What the task requires
The full listing, exactly as written and with no images, is the expected output.

[Data section — start]

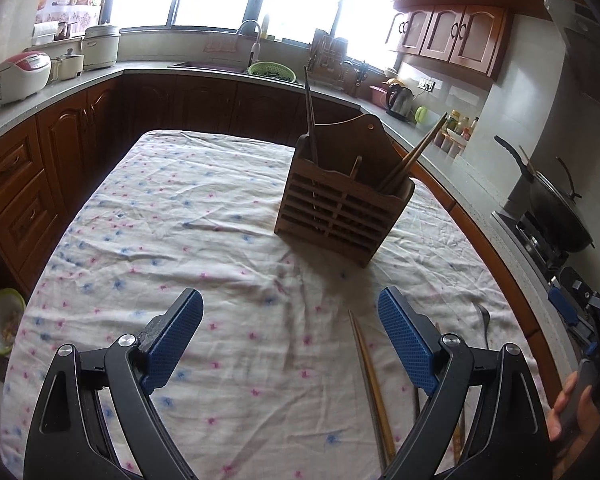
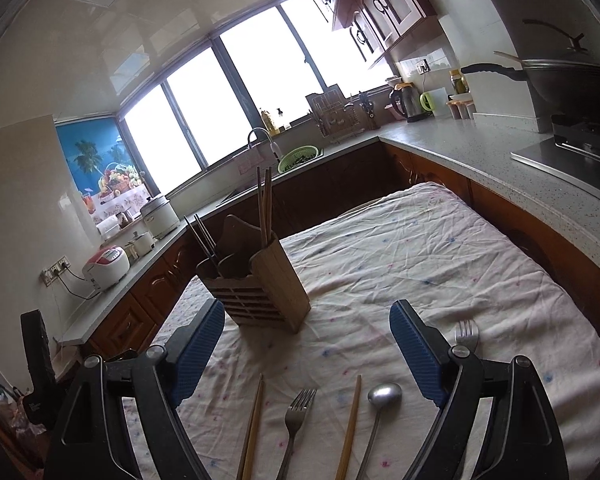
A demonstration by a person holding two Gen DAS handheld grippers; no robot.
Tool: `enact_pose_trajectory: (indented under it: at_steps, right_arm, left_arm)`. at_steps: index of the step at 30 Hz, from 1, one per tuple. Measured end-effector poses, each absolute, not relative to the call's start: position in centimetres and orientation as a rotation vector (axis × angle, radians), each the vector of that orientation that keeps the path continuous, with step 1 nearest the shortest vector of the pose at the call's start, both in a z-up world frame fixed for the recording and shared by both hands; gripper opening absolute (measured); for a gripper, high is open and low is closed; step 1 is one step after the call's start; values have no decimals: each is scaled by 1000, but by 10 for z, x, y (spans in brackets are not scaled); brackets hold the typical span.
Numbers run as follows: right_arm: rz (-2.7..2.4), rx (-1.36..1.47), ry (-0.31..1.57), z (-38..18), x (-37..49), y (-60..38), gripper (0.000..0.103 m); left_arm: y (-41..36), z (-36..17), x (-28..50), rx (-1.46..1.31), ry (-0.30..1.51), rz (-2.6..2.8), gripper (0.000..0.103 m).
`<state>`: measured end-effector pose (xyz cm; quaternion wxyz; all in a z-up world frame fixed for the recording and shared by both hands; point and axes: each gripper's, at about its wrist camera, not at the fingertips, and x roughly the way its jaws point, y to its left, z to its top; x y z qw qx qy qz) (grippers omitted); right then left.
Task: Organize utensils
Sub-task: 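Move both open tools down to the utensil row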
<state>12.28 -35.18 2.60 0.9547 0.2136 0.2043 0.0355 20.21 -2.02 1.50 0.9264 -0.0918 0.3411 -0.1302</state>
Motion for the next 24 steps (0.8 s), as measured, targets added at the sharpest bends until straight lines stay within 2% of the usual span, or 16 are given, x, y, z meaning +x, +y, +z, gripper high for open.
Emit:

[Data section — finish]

Written solution
A demonstration by a person holding two Gen DAS handheld grippers; no robot.
Tool: `enact_pose_trajectory: (indented under it: at_steps, right_arm, left_arm)`. at_steps: index of the step at 30 Hz, from 1, one per tuple. Measured end-effector poses, each absolute, not relative to the call's start: position in centimetres and orientation as a rotation vector (axis × angle, radians), each the vector of that orientation that keeps the path continuous, with step 1 nearest the shortest vector of the pose at the call's start, both in a z-up world frame fixed for the recording and shared by both hands; gripper opening absolute (measured); for a gripper, high is open and low is closed; step 1 is one step after the call's start; values have no decimals: each is scaled by 1000, but by 10 for z, x, y (spans in brackets are not scaled); brackets hold the typical span.
Numbers run as follows: right_arm: rz (-2.7..2.4), rx (-1.36..1.47), ry (-0.31..1.57), z (-38..18), x (-37..49), y (-60..38), gripper (0.000..0.103 m); left_arm: y (-41..36), z (-36..17), x (-28..50), rx (-1.46..1.31), ry (-0.30..1.51), rz (-2.6..2.8), gripper (0.000..0.103 m).
`<state>`: measured end-effector pose (xyz cm; quaternion wxyz; all in a z-up world frame fixed for the recording and shared by both hands; point and axes: each gripper's, at about its wrist camera, not at the fingertips, and x roughly the way its jaws point, y to its left, z to its top; x y z qw qx qy qz) (grippers omitted); right then left.
Task: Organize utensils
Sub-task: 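Move both open tools down to the utensil row
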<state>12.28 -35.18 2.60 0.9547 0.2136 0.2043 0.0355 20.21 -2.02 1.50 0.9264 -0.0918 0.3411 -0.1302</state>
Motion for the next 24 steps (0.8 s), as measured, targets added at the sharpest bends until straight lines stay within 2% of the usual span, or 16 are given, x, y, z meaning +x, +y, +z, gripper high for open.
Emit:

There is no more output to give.